--- Material shown Enclosed Below ---

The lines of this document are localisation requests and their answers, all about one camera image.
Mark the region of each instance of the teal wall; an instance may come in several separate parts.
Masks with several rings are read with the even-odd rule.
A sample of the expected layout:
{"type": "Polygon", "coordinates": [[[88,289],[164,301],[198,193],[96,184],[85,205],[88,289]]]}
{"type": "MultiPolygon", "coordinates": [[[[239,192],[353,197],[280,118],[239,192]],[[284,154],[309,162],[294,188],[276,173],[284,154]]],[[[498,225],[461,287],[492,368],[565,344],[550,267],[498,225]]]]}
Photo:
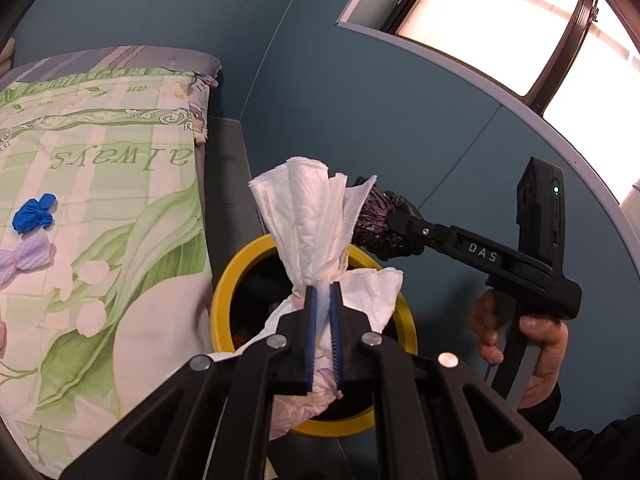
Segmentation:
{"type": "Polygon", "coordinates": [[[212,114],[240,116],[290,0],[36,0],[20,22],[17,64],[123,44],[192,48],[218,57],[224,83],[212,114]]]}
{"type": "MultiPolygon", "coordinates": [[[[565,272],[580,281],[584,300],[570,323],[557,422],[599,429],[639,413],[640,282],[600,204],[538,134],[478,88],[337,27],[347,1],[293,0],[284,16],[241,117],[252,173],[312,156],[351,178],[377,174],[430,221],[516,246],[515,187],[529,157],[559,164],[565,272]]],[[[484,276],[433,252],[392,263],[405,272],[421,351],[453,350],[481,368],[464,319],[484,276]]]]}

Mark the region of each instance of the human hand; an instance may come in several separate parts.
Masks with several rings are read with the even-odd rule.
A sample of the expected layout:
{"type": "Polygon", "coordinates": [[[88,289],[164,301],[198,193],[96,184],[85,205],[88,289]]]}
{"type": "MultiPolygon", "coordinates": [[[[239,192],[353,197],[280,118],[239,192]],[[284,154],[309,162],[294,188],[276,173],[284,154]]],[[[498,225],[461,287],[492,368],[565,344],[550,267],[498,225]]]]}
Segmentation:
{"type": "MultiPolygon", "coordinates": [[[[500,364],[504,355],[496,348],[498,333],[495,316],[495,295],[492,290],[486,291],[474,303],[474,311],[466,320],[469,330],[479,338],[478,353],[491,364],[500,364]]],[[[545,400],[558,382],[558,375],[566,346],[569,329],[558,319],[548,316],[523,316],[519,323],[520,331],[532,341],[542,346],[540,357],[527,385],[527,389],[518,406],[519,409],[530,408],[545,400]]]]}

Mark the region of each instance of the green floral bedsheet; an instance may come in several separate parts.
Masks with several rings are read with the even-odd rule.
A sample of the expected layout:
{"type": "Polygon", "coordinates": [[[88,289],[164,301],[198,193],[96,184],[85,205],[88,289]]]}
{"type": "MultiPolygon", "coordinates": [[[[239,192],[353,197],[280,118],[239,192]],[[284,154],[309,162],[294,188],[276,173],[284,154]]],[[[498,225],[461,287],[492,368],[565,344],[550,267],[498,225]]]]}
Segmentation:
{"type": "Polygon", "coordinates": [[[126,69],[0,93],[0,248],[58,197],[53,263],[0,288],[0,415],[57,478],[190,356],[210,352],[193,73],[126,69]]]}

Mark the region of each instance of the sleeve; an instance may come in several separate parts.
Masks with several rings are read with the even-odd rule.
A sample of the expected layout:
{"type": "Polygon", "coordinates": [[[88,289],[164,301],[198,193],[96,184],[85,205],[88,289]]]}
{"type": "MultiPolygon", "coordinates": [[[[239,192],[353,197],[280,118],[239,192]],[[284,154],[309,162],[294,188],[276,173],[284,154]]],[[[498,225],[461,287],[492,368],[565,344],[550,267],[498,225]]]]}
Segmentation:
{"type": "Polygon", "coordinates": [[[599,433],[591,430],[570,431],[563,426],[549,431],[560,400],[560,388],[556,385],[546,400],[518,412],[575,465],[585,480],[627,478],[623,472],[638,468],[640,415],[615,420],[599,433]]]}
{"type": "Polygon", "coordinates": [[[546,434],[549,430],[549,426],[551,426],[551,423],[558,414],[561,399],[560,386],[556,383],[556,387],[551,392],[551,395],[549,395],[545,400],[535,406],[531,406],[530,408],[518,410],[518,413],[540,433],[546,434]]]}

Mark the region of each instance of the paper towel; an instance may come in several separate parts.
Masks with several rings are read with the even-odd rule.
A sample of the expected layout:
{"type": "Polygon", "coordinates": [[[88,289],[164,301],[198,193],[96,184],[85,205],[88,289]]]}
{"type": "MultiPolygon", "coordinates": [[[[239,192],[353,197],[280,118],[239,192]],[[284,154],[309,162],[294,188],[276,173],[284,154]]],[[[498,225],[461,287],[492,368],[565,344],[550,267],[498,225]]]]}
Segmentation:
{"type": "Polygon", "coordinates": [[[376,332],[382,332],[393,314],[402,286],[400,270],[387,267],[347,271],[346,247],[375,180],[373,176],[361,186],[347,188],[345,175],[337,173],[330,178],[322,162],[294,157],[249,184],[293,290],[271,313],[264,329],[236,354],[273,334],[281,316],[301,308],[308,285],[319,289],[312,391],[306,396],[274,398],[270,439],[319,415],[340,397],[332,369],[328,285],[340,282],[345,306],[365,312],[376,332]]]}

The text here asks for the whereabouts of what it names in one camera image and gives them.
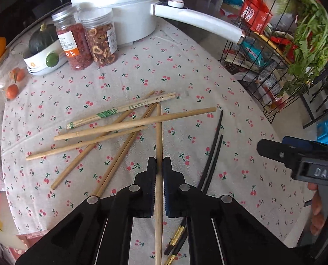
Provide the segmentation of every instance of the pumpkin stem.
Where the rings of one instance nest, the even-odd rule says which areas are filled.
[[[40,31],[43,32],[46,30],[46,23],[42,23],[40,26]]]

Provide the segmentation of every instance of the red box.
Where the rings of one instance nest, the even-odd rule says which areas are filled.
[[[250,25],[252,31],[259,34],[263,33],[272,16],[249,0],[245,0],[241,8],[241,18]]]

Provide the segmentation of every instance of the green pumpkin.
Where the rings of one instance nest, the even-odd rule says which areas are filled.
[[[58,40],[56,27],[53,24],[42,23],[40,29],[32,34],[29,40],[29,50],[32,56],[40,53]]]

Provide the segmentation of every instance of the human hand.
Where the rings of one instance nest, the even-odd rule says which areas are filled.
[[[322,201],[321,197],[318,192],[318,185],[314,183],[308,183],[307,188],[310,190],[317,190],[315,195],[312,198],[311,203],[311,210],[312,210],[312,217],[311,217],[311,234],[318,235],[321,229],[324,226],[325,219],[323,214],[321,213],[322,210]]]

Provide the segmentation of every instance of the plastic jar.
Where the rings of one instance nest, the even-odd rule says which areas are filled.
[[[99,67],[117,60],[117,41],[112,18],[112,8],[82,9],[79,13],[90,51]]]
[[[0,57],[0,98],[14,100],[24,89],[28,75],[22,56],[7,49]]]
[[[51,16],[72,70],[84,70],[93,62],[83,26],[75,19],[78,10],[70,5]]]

--- End of Enclosed Material shown ---
--- Material shown Enclosed Below ---

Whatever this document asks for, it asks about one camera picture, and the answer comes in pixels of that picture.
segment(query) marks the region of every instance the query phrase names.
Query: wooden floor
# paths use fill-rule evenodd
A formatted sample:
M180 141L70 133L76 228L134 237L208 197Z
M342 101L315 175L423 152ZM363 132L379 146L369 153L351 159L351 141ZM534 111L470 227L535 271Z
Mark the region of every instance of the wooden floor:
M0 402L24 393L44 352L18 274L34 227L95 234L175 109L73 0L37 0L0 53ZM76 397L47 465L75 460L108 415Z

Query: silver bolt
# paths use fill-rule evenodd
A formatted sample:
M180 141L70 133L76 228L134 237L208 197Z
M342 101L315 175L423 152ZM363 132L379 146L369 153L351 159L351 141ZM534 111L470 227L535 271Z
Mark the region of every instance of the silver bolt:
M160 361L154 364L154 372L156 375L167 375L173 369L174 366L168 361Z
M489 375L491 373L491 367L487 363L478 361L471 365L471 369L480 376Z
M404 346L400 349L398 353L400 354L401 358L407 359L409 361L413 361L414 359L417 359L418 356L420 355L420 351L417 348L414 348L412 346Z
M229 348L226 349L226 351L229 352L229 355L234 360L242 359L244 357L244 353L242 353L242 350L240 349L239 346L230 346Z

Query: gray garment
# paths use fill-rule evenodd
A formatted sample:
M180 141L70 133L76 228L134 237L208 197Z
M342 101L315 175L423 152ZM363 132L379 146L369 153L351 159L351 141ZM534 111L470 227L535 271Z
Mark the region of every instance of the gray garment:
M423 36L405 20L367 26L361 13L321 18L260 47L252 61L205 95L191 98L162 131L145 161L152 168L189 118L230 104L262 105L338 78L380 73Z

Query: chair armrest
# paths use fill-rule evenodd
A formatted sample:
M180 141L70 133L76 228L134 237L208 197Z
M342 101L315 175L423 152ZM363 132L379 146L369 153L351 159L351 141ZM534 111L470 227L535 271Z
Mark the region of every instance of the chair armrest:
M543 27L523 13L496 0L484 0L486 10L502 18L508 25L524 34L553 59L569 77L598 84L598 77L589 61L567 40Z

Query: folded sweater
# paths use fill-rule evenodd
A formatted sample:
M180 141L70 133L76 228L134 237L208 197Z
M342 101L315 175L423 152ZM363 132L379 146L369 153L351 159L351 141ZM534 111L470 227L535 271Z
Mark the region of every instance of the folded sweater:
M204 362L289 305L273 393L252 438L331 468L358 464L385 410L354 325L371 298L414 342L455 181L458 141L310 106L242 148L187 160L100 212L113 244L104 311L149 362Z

--- End of Enclosed Material shown ---
--- Material shown Enclosed Below ---

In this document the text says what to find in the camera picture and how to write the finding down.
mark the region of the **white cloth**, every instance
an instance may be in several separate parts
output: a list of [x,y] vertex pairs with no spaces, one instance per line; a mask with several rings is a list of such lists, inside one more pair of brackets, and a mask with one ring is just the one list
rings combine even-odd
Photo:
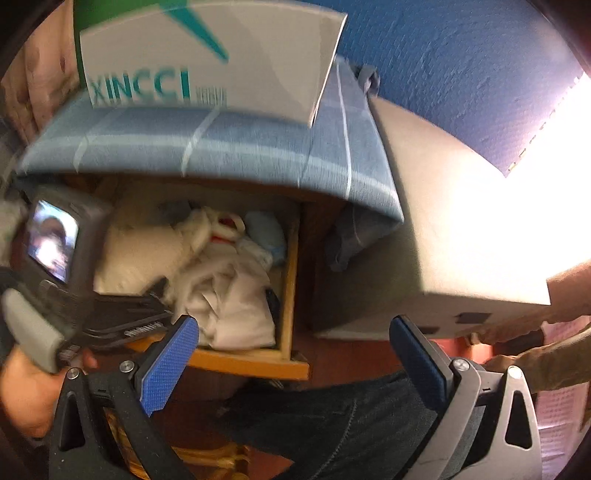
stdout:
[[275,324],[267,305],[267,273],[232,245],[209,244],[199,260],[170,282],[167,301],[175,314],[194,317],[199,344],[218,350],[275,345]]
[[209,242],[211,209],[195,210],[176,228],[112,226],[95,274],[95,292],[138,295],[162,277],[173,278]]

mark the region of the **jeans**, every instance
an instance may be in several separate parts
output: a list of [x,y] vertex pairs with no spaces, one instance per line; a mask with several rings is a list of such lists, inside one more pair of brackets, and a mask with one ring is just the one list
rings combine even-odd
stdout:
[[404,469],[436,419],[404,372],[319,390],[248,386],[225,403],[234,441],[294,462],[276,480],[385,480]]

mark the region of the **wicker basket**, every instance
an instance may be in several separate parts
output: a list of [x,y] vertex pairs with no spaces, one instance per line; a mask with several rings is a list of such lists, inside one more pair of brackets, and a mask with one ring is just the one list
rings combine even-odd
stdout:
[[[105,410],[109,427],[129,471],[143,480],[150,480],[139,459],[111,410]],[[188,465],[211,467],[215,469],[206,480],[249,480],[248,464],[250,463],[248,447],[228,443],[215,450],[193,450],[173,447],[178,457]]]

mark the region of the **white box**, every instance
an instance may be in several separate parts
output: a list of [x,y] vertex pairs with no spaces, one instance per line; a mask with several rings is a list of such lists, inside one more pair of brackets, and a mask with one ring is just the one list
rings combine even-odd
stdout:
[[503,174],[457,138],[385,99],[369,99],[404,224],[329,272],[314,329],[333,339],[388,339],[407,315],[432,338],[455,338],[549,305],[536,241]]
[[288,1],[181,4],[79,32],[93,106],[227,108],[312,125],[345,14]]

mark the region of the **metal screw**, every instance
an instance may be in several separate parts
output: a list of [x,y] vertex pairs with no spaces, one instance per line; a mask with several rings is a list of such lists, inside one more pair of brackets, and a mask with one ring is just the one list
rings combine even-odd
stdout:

--- End of Enclosed Material shown ---

> _Exercise goal_
Lines with "image": copy every one of them from the listing above.

> _Output of the exercise_
The lines of this document are localisation requests and their answers, all about one camera image.
The text here asks for the whereabouts of what it names in one camera image and gives them.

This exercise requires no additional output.